EXERCISE REQUIREMENTS:
In the listing that follows, locate the line containing "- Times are" and the line containing "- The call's". Retype exactly those two lines and every line between them, and nothing more.

SUPPLIED INFORMATION:
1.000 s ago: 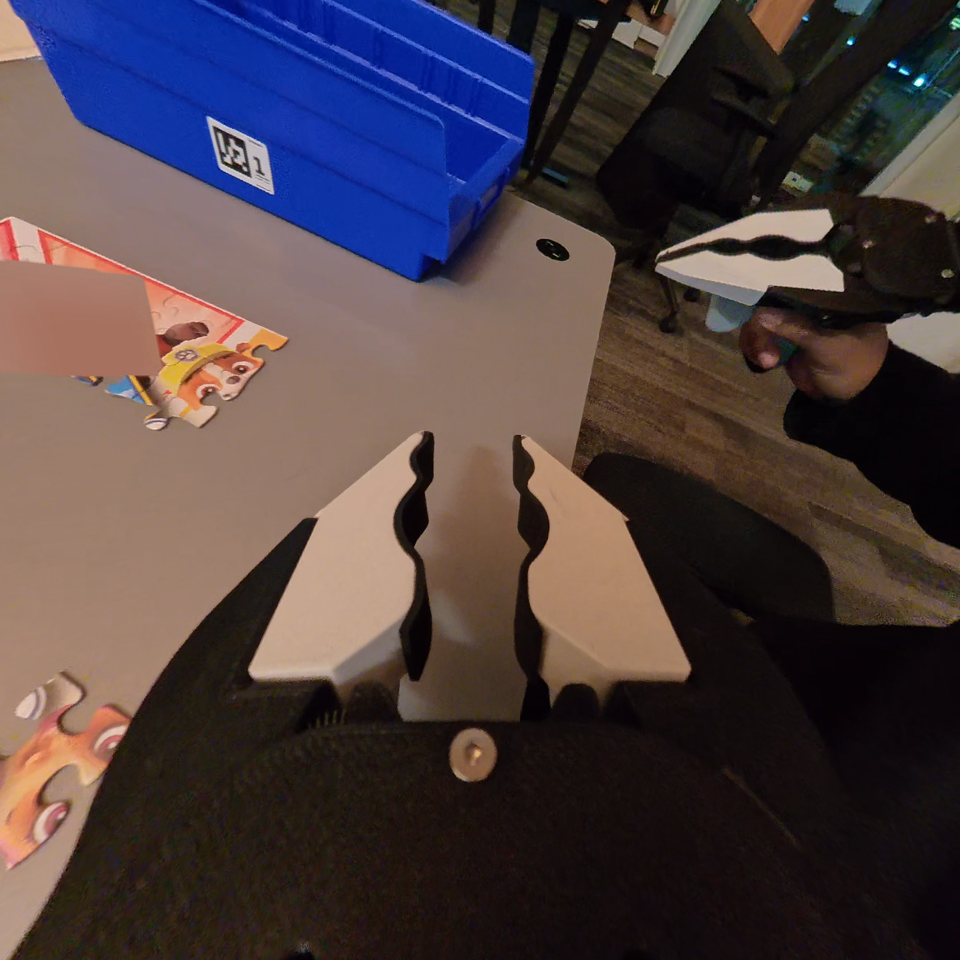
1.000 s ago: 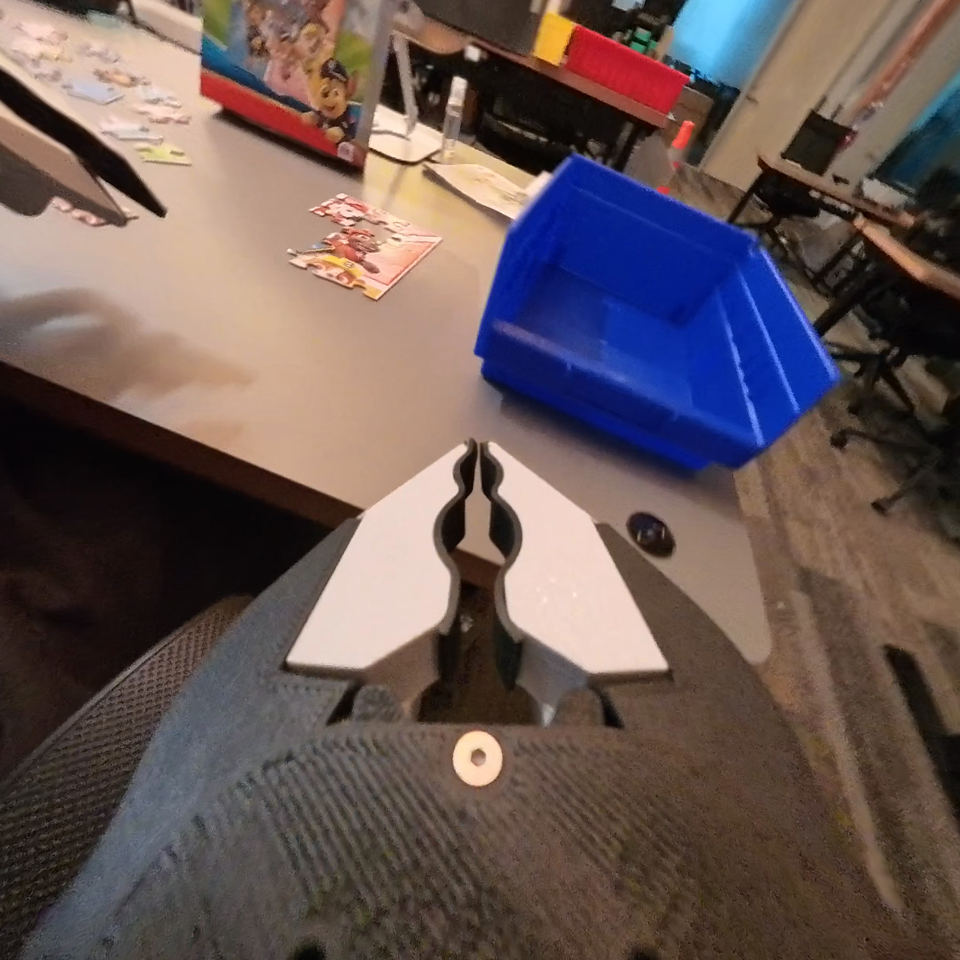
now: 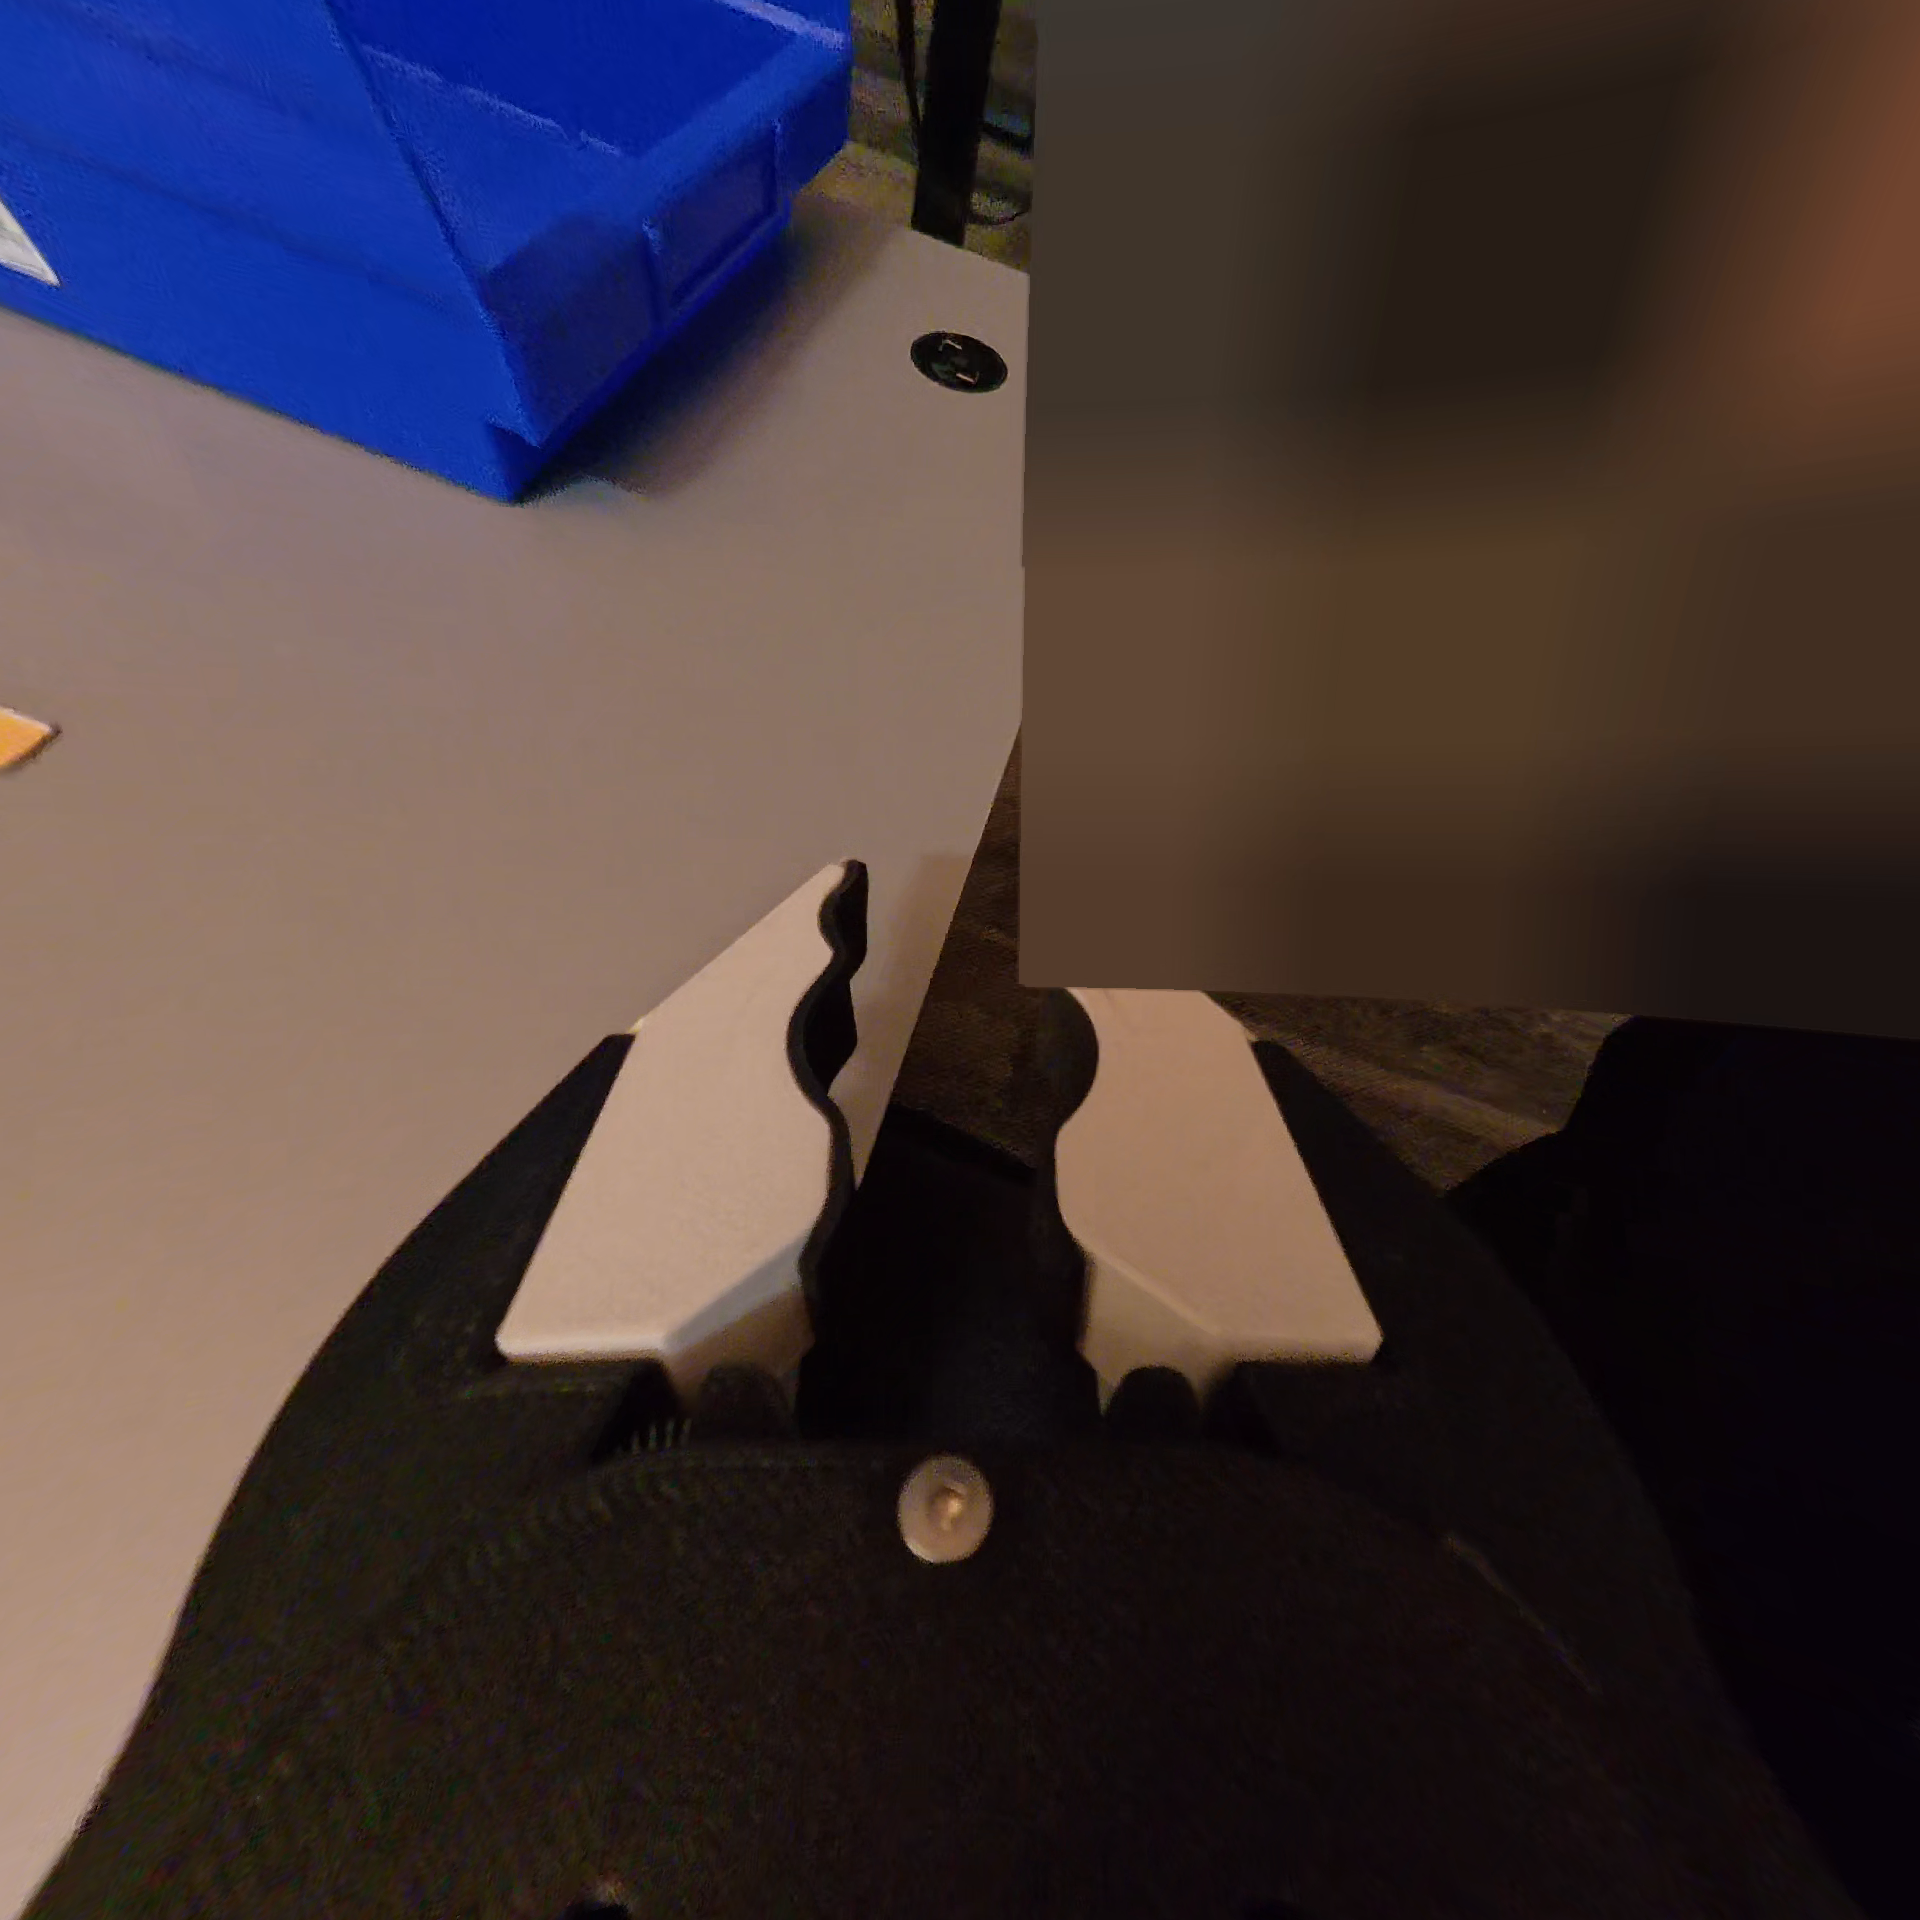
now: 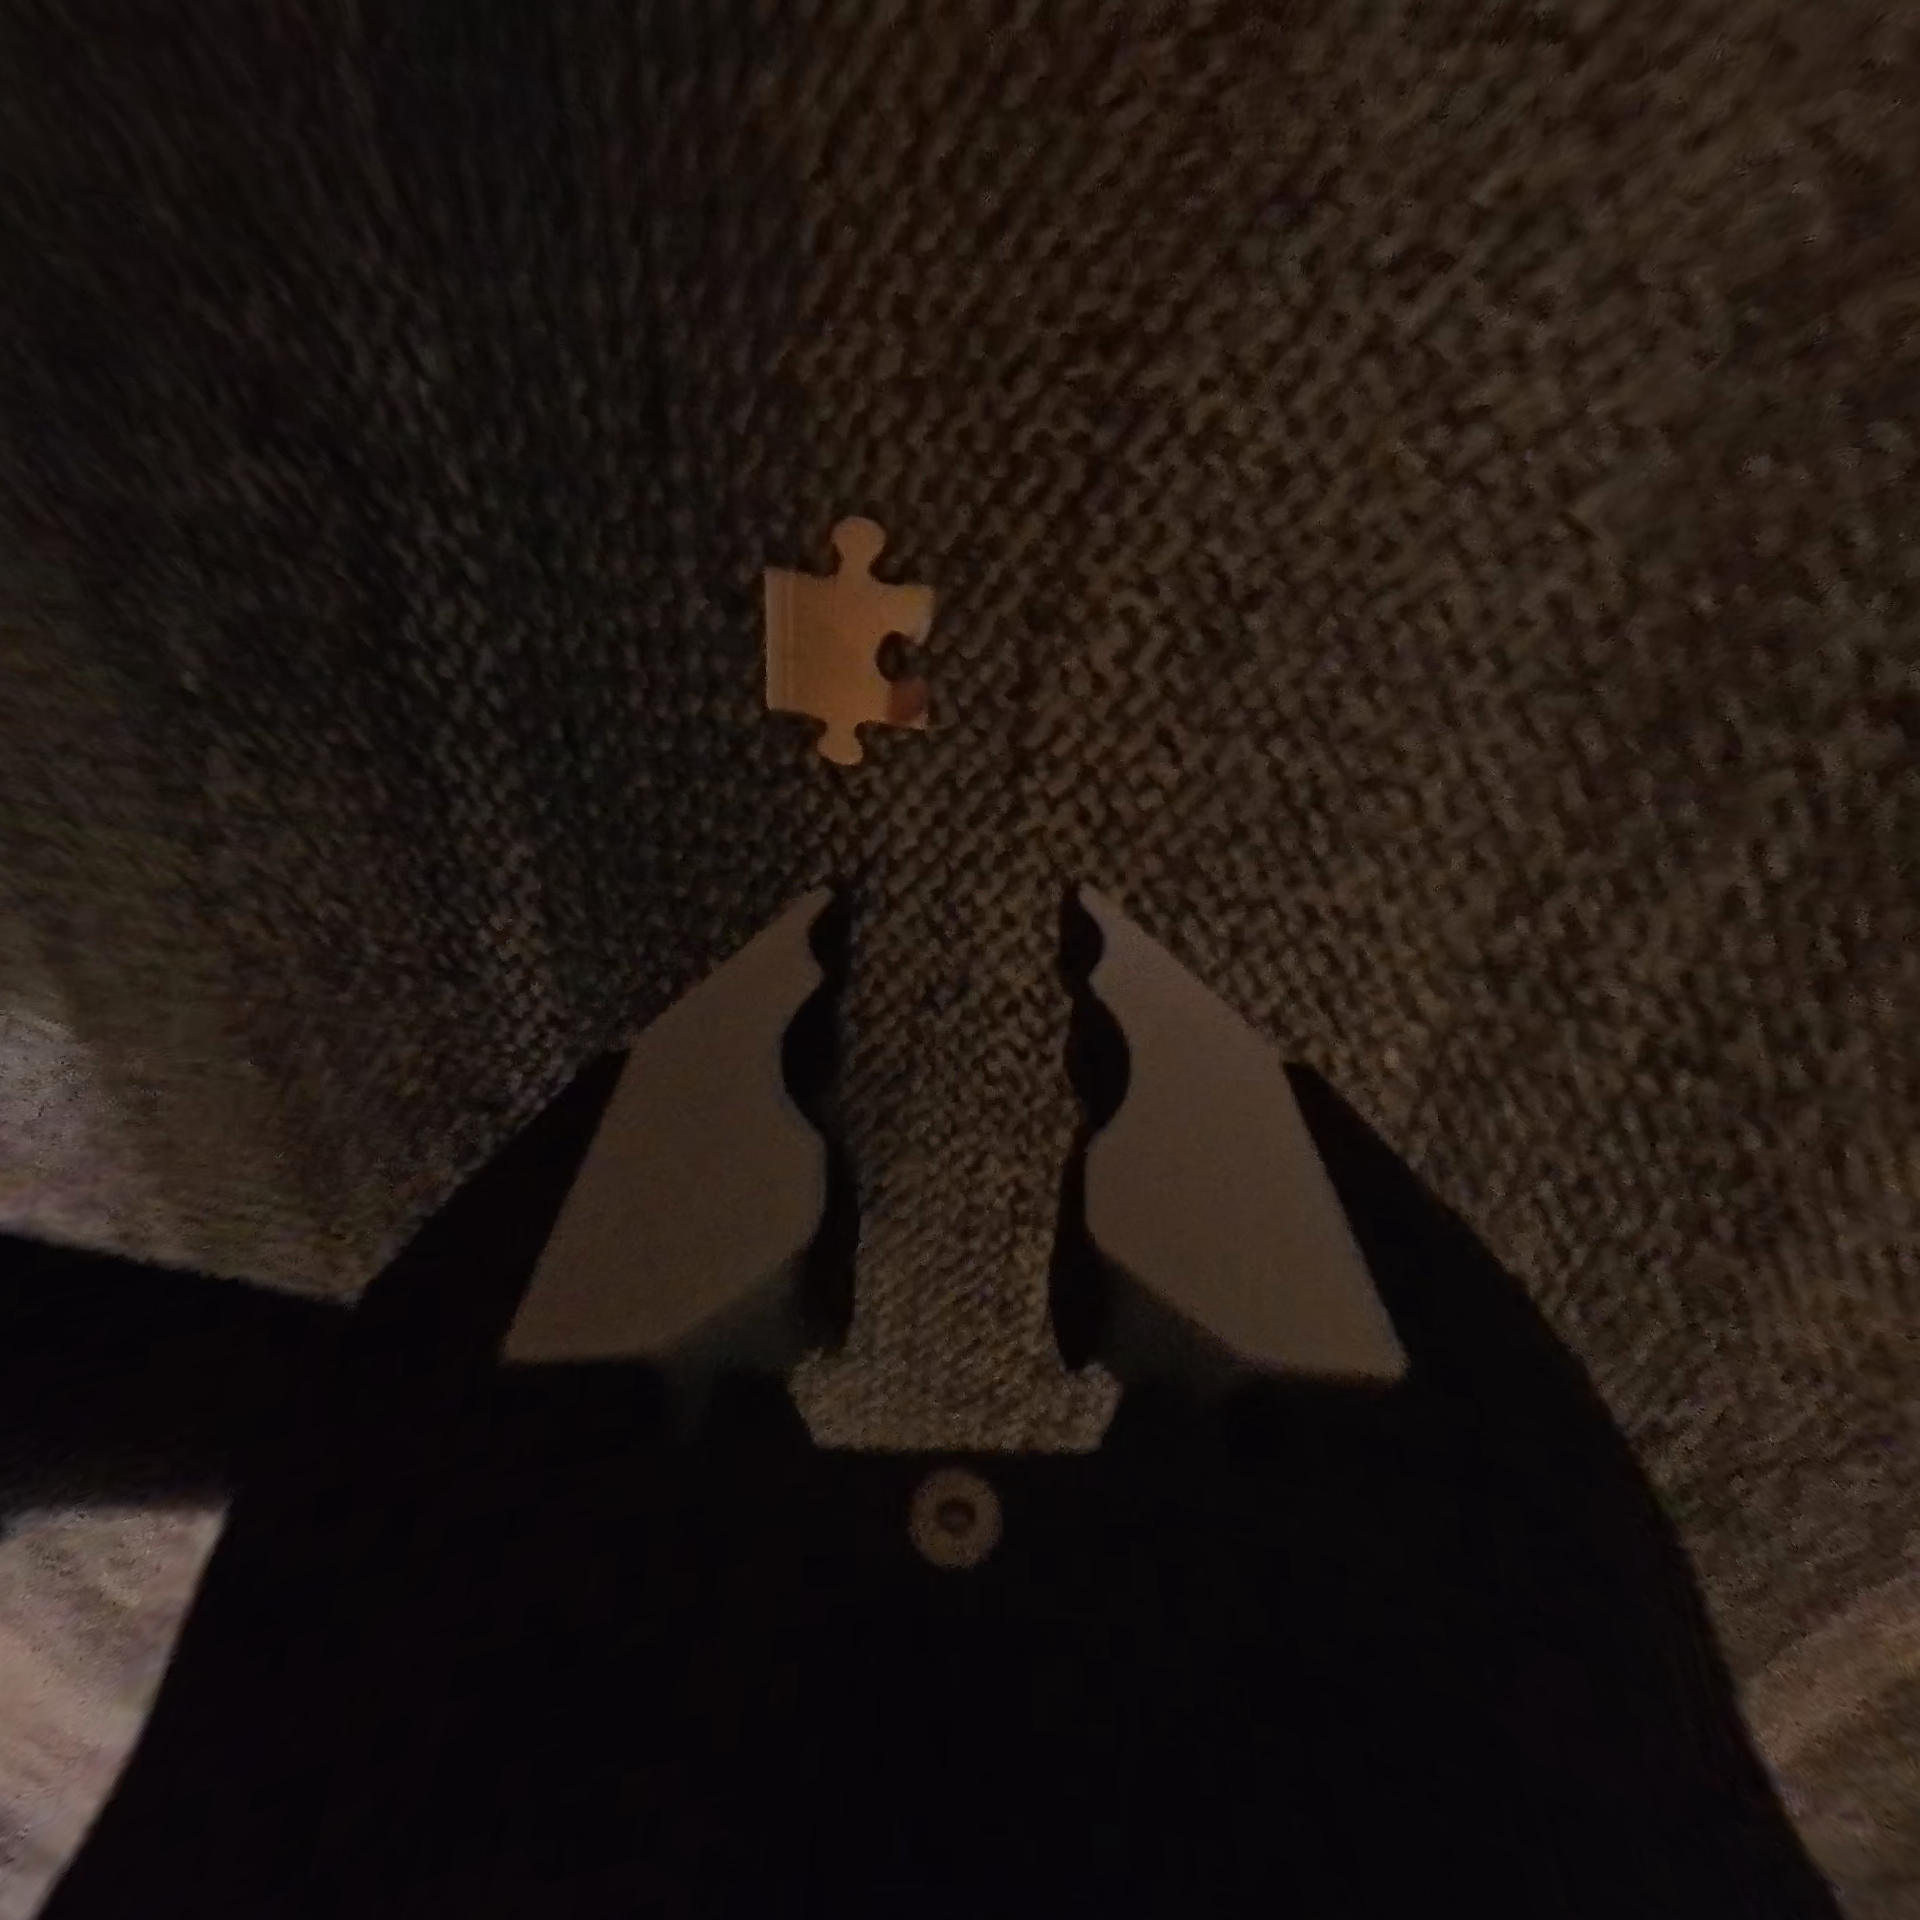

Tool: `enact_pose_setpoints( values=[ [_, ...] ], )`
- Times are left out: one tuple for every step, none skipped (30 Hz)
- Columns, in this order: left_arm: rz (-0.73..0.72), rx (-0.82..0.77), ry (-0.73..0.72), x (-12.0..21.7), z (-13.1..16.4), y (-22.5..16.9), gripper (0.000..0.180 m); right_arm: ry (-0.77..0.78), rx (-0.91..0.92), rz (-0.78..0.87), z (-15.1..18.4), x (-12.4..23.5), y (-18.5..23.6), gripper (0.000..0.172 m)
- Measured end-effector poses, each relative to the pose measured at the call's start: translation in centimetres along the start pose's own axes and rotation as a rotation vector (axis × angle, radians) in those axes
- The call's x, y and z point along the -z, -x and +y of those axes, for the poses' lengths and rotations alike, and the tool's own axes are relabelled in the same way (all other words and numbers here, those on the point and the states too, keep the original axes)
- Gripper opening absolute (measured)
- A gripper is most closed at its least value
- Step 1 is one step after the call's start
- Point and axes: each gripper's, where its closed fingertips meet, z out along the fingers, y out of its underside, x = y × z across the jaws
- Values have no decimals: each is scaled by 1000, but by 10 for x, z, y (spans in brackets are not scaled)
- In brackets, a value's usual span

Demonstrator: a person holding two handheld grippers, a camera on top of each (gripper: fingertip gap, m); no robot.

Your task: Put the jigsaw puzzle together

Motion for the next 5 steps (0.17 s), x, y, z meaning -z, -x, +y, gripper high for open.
enact_pose_setpoints(
  values=[
    [-18, -26, 5, -3, -3, 0, 28, 12, 52, 15, -5, -10, 5, 35],
    [-37, -55, 7, -5, -6, 0, 27, 7, 101, 26, -12, -18, 10, 34],
    [-53, -82, 8, -8, -8, 0, 27, -7, 140, 24, -19, -23, 17, 34],
    [-65, -102, 9, -11, -11, 1, 26, -17, 168, 19, -25, -29, 24, 34],
    [-72, -117, 10, -14, -13, 0, 25, -24, 190, 15, -30, -33, 30, 35]
  ],
)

RESPONSE:
- Times are left out: one tuple for every step, none skipped (30 Hz)
- Columns, in this order: left_arm: rz (-0.73..0.72), rx (-0.82..0.77), ry (-0.73..0.72), x (-12.0..21.7), z (-13.1..16.4), y (-22.5..16.9), gripper (0.000..0.180 m); right_arm: ry (-0.77..0.78), rx (-0.91..0.92), rz (-0.78..0.87), z (-15.1..18.4), x (-12.4..23.5), y (-18.5..23.6), gripper (0.000..0.172 m)
- Measured end-effector poses, each relative to the pose measured at the call's start: translation in centimetres along the start pose's own axes and rotation as a rotation vector (axis × angle, radians) in those axes
- The call's x, y and z point along the -z, -x and +y of those axes, for the poses' lengths and rotations alike, and the tool's own axes are relabelled in the same way (all other words and numbers here, those on the point and the states too, keep the original axes)

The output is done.